TO DO | What follows is a set of records. Retype them exactly, leaving out the pictures.

Records from a data source:

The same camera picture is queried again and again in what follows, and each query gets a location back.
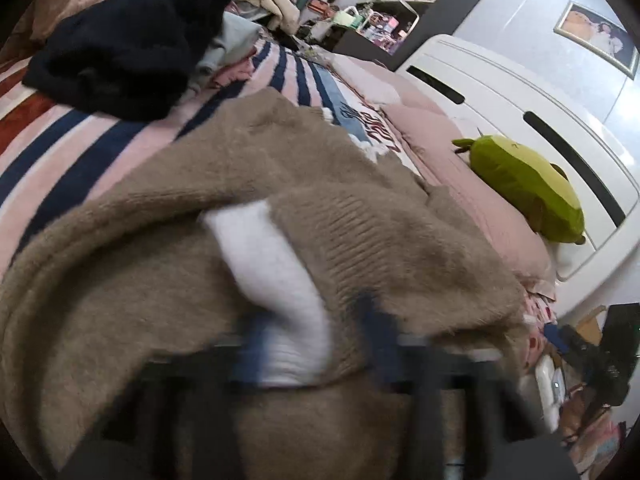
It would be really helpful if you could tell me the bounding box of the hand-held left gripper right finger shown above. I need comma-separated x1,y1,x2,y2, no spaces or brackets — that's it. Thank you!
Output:
350,295,551,480

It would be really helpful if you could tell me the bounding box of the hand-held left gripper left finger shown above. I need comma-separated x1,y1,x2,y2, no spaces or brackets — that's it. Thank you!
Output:
85,310,281,480

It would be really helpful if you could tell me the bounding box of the white sock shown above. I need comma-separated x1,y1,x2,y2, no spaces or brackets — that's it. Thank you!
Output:
200,199,335,388

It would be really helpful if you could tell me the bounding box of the brown fuzzy knit sweater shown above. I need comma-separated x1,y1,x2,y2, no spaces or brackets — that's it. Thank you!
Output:
0,87,538,480

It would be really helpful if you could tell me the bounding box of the pink pillow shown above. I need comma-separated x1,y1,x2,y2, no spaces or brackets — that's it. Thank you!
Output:
382,102,553,281

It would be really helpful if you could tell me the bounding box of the green avocado plush toy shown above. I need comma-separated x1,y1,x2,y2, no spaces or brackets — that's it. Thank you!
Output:
451,135,587,246

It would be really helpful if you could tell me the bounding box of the pink bed sheet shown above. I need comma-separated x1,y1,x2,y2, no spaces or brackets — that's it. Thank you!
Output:
330,52,446,116

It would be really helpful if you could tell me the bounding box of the striped pink navy blanket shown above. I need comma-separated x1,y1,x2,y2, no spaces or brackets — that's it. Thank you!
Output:
0,35,426,281

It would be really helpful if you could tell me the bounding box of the white bed headboard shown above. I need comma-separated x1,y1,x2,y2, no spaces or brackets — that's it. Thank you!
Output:
397,34,640,281

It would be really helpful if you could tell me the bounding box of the pink cloth garment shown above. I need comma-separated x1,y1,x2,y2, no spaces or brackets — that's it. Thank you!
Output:
207,52,258,90

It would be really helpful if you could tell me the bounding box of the grey cloth garment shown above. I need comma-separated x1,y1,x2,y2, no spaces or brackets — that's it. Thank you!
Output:
187,10,263,97

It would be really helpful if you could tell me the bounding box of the black knit garment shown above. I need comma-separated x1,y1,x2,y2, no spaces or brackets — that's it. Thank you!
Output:
21,0,238,122

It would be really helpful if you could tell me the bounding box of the dark cluttered shelf unit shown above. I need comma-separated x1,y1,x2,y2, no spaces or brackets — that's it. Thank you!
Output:
295,0,501,72

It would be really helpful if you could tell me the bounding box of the framed wall picture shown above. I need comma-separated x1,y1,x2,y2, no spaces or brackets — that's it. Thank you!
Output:
553,1,640,80

EXERCISE SOLUTION |
The same camera picture is queried again and again in what follows, and each query gets a location back.
It would be really helpful if you could tell me the bounding box of the hand-held left gripper right finger shown above. I need comma-separated x1,y1,x2,y2, no spaces or brackets — that's it. Thank you!
Output:
350,295,551,480

It would be really helpful if you could tell me the bounding box of the hand-held left gripper left finger shown above. I need comma-separated x1,y1,x2,y2, no spaces or brackets — that's it. Thank you!
Output:
85,310,281,480

It would be really helpful if you could tell me the bounding box of the white sock shown above. I need comma-separated x1,y1,x2,y2, no spaces or brackets — that's it. Thank you!
Output:
200,199,335,388

It would be really helpful if you could tell me the bounding box of the brown fuzzy knit sweater shown above. I need comma-separated x1,y1,x2,y2, no spaces or brackets — that's it. Thank you!
Output:
0,87,538,480

It would be really helpful if you could tell me the bounding box of the pink pillow shown above. I need comma-separated x1,y1,x2,y2, no spaces or brackets — that's it. Thank you!
Output:
382,102,553,281

It would be really helpful if you could tell me the bounding box of the green avocado plush toy shown above. I need comma-separated x1,y1,x2,y2, no spaces or brackets — that's it. Thank you!
Output:
451,135,587,246

It would be really helpful if you could tell me the bounding box of the pink bed sheet shown above. I need comma-separated x1,y1,x2,y2, no spaces or brackets — that's it. Thank you!
Output:
330,52,446,116

It would be really helpful if you could tell me the bounding box of the striped pink navy blanket shown above. I need comma-separated x1,y1,x2,y2, no spaces or brackets — that's it. Thank you!
Output:
0,35,426,281

It would be really helpful if you could tell me the bounding box of the white bed headboard shown above. I need comma-separated x1,y1,x2,y2, no spaces or brackets — that's it. Thank you!
Output:
397,34,640,281

It would be really helpful if you could tell me the bounding box of the pink cloth garment shown above. I need comma-separated x1,y1,x2,y2, no spaces or brackets — that's it. Thank you!
Output:
207,52,258,90

It would be really helpful if you could tell me the bounding box of the grey cloth garment shown above. I need comma-separated x1,y1,x2,y2, no spaces or brackets — that's it. Thank you!
Output:
187,10,263,97

It would be really helpful if you could tell me the bounding box of the black knit garment shown above. I need comma-separated x1,y1,x2,y2, no spaces or brackets — that's it. Thank you!
Output:
21,0,238,122

It would be really helpful if you could tell me the bounding box of the dark cluttered shelf unit shown above. I need comma-separated x1,y1,x2,y2, no spaces or brackets — that's it. Thank you!
Output:
295,0,501,72

It would be really helpful if you could tell me the bounding box of the framed wall picture shown above. I need comma-separated x1,y1,x2,y2, no spaces or brackets — that's it. Thank you!
Output:
553,1,640,80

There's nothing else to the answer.